Interestingly, it’s also used to treat COVID!

Day +3: Extreme lockdown

So at someone’s instinct (whose name starts with an S and ends with with a Y :), I happened to mention to the doctor yesterday that I had a bit of a cough and runny nose first thing in the morning. He is not concerned but commented that “protocols” would likely kick in. Oh yeah!

First up, another COVID swab, this one deeper than usual if that’s possible. Then I’m on room isolation and not allowed to cross the green curtain (bathroom included). People coming in now need to gown, mask, face shield, glove, pretty much the maximum protection.

My Kingdom

Fatigue continues and my temperature is up & down like a rocket ship, mainly up, but a few drops here and there. It’s been as high as 39.3 for brief time.

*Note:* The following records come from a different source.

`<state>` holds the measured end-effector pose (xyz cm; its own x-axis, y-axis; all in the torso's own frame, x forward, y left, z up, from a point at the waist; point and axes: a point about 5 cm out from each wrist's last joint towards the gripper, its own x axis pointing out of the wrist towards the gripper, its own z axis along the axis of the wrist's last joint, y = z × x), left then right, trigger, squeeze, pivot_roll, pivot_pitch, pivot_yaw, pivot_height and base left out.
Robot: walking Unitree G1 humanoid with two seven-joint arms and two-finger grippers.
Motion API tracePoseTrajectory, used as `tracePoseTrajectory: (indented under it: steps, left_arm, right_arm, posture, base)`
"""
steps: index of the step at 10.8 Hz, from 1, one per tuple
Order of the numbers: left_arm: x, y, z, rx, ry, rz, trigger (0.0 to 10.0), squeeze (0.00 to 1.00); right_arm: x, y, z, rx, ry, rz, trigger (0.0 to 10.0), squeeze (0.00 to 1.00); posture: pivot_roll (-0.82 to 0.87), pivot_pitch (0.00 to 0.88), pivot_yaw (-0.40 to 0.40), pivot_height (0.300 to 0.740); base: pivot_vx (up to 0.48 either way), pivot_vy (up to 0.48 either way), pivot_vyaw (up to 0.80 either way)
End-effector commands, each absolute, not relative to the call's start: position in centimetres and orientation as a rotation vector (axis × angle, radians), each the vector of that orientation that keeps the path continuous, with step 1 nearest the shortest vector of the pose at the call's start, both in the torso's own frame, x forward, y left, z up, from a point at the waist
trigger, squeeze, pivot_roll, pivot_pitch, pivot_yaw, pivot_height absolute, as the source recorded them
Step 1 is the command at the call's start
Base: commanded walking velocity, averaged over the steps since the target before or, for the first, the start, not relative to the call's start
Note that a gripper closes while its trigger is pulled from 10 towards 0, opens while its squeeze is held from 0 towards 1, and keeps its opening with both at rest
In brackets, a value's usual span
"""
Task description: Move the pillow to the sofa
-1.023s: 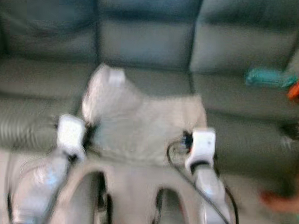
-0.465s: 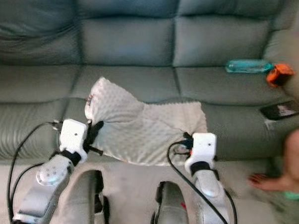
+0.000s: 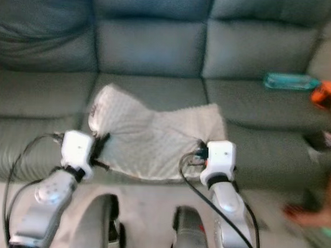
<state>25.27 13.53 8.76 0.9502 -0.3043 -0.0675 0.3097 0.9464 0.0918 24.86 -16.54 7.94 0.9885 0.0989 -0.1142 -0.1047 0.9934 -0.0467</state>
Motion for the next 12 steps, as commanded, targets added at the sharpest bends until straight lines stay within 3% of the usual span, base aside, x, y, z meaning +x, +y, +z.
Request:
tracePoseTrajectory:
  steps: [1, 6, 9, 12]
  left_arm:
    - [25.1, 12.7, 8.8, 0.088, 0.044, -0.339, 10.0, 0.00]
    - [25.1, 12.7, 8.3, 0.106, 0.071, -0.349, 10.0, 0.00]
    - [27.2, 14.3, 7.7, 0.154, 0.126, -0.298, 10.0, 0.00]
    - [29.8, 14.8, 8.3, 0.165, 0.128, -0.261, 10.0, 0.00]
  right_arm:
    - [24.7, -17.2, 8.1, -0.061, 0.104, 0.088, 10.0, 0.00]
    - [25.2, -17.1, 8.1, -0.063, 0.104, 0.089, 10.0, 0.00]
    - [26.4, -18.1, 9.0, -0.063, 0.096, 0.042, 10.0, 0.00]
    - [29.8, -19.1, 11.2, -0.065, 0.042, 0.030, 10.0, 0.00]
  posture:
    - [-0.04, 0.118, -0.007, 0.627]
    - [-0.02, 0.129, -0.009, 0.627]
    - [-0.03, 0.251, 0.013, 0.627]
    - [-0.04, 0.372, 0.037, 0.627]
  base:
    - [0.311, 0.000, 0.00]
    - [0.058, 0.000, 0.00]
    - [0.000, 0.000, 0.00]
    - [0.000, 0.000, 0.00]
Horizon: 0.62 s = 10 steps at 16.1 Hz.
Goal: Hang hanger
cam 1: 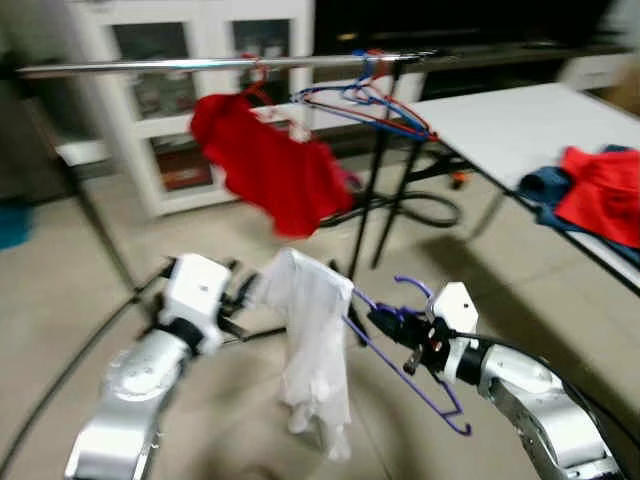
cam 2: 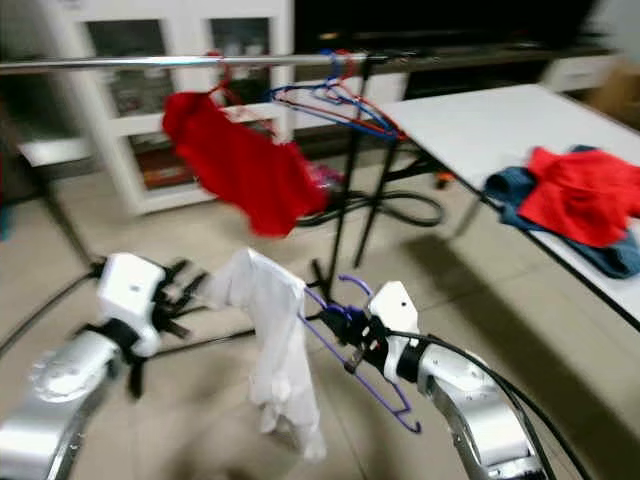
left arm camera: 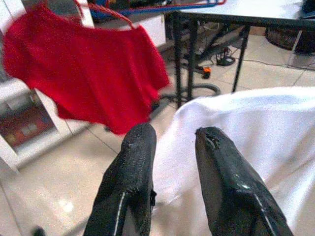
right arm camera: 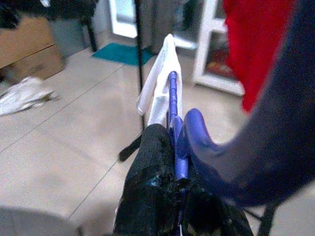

The new excitement for today is extreme dizziness. During the 8am vitals my lying BP was quite low, so they wanted to do a standing BP. A few seconds in I had to sit down and then I involuntarily laid down on the bed. I’m getting some additional IV fluid, but apparently too much IV fluid is not good for the CAR-T cells. Can you say “more close monitoring”?

On the positive side at about 11am I’m feeling pretty good, sitting up in bed and perhaps I’ll move to the chair for a while for a little excitement. My roommate was just discharged and I’m making a play for the window bed, very exciting.

Oh, yeah I with all the testing about the cough, I have a Rhino Virus (aka common cold). I hardly notice it, but these days it’s keeping me on room isolation. 😕

Late breaking news! They won’t move my bed to the window but because of my ” special status” (I have a cold) the room has been designated as private and it’s all mine!

My new view.

Day + 2: Danger Will Robinson, Danger!

You’d have to be of a certain vintage to get this reference to the 1965 TV show Lost In Space. I really liked it! Then there was a 2018 re-boot which I also liked but after 2 seasons it seems to have died.

38.1

When your temperature hits 38 they get moderately excited. And at 0:29am that’s what happened.

After a phone consult with the doctor they feel this is one of the CAR-T side effects, Cytokine Release Syndrome (CRS). But, they are not totally sure as it may be an infection. To rule this out they draw several bottle of blood. Two from each of the PICC line lumens and two from a poke in the other arm. Sadly, blood cultures for this take 24-72hours so it’s all likely to be over by the time the results are back.

My temperature came down shortly after but I’m still running in the 37.5-37.9 range. Also, still very tired. I think another day of laying around is likely.

As another little tid bit after all this settled down, the fire alarm went off, “Code Red 15A”, I’m on 15B. That seems a little close. The nurse says some construction work triggered an electrical fire and it was contained rapidly. Other than that, a pretty uneventful night.

Day +1: Moving towards going home

Thankful, nothing significant to report today. I slept well last night and we were up at 5m for vital stats, blood work etc. I’m running a bit of a temperature of 37.4 – 37.9 over the last few hours. Nobody is too excited about that but is it goes over 38 for very long there will be some action.

Also, I’m very tired as I’ve been sleeping most of the morning. Cleaning up my room and getting dressed for the day did me in. Quiet times ahead I think.